Work instruction: Search the data for "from". Return each matching line.

Recorded data:

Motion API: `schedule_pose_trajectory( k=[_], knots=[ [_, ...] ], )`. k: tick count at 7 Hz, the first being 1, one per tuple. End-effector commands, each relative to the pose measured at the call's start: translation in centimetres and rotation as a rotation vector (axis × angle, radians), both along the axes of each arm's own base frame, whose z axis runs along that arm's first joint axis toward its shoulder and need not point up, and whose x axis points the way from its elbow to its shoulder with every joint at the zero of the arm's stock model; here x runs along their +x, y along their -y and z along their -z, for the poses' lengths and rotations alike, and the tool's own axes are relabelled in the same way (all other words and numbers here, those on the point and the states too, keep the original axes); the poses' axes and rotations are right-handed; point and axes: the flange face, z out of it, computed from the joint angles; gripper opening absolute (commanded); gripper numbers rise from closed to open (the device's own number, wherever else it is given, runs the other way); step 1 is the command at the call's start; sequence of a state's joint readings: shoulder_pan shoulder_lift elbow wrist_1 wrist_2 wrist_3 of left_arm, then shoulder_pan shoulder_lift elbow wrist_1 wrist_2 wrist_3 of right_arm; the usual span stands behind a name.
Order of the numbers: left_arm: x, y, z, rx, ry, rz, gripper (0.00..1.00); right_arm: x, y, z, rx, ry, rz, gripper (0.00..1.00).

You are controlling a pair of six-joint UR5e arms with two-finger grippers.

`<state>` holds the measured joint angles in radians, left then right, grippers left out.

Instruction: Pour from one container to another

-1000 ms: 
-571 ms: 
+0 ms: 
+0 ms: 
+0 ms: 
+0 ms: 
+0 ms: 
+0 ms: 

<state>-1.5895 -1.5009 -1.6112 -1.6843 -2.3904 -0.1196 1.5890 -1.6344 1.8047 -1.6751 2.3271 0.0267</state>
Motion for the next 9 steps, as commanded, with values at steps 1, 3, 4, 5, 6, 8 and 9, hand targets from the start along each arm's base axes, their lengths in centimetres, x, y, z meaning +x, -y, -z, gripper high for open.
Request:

Output of the task:
Motion API: `schedule_pose_trajectory( k=[_], knots=[ [_, ...] ], )`. k: tick count at 7 Hz, the first being 1, one per tuple. End-effector commands, each relative to the pose measured at the call's start: translation in centimetres and rotation as a rotation vector (axis × angle, radians), both along the axes of each arm's own base frame, whose z axis runs along that arm's first joint axis toward its shoulder and need not point up, and whose x axis points the way from its elbow to its shoulder with every joint at the zero of the arm's stock model; here x runs along their +x, y along their -y and z along their -z, for the poses' lengths and rotations alike, and the tool's own axes are relabelled in the same way (all other words and numbers here, those on the point and the states too, keep the original axes); the poses' axes and rotations are right-handed; point and axes: the flange face, z out of it, computed from the joint angles; gripper opening absolute (commanded); gripper numbers rise from closed to open (the device's own number, wherever else it is given, runs the other way); step 1 is the command at the call's start; sequence of a state's joint readings: shoulder_pan shoulder_lift elbow wrist_1 wrist_2 wrist_3 of left_arm, then shoulder_pan shoulder_lift elbow wrist_1 wrist_2 wrist_3 of right_arm; the usual span stands behind a name.
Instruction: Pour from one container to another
Motion for the next 9 steps, as commanded, with values at steps 1, 3, 4, 5, 6, 8 and 9, hand targets from the start along each arm's base axes, their lengths in centimetres, x, y, z meaning +x, -y, -z, gripper high for open.

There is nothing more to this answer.